私はこの4日間、毎日往復2時間かけて通い、奥さんの食べるものをスーパーで買って運んだ。そのたびに入り口のバイトの方に面談は13時からだと注意されたけど、こんな状態で朝飯どうするですかいとそのたびに説明した。

そして今日5日、ようやっと退院となった。長男も千葉から特急と新幹線に乗って帰ってきて、一緒に次男を迎えに病院へ。
一人で初めて新幹線に乗って帰ってきた長男10歳。
数日ぶりに家族4人が一緒になって、エレベーターの中でそれを話した。ともあれ長男以外は風呂に3日間入ってない。「家に帰ったら風呂焚くぞ~!」
3日ぶりに会う兄弟。10年後も20年後も仲良く居てね。
次男はもうすっかり元気。だけど少しだけ、言葉が退化した印象がある。あと、ちょっと足がもつれるかな。 後遺症ではなくベットで寝っぱなしだったからだと思いたい。でももしそうでもそれはそれで受け止める覚悟はある。この3日間、ずっと考えてたからね。

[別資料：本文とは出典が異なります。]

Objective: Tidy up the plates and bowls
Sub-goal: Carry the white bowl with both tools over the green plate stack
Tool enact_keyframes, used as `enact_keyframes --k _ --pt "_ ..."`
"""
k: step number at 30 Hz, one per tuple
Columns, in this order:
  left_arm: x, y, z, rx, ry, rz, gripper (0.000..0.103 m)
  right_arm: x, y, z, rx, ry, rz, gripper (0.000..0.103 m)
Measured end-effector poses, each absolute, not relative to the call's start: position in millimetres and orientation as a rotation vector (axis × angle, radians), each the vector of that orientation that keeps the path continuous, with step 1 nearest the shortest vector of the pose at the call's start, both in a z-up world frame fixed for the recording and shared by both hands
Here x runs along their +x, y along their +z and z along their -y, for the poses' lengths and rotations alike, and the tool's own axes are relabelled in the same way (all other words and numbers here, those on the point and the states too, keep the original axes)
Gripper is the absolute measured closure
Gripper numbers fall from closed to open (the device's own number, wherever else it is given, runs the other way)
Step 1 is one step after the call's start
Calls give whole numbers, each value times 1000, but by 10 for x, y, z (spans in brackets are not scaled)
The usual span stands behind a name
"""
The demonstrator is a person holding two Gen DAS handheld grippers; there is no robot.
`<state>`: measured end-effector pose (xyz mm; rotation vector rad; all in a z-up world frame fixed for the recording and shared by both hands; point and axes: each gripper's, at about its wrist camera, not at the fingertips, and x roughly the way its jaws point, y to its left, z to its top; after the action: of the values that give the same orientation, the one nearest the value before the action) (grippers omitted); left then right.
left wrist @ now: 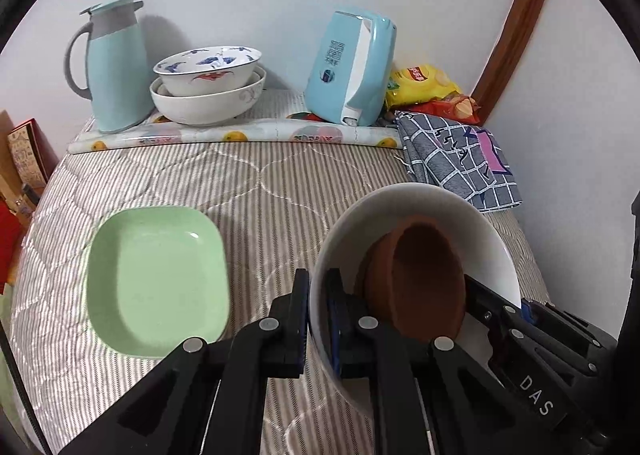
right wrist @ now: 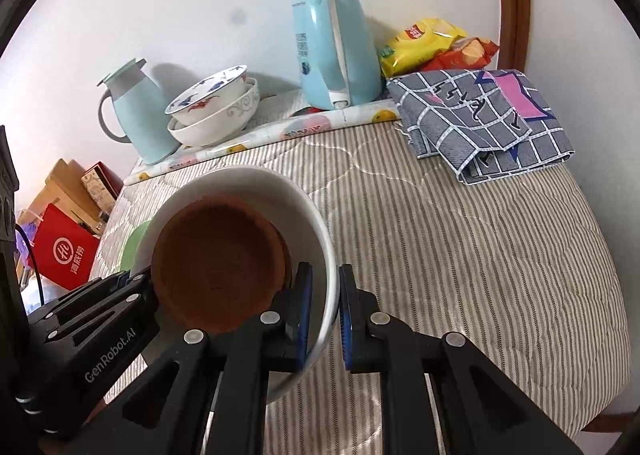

夜は卓球したりした。実家の母と姉にすっかり世話になった。偶然とはいえ長男が帰省してくれてて助かった。私はこの3日間、風呂も入らず、ストーブもつけず、自分のものは1つも買わず、冷蔵庫の中の悪くなりそうなものを食べてた。こんな状態で長男が居たらもっともっと大変だったろう。それにひとりだったからこそ、来年からの作付けを考えたり、深夜まで本を読んだりが思いっきり出来た。

またこの家族4人の長野県生活が始まった。かっこつけるなら第二部ってとこかな。生きてくれた次男に感謝。 この騒動すらも勝手にパワーに替えて、父はこっから加速していきたい。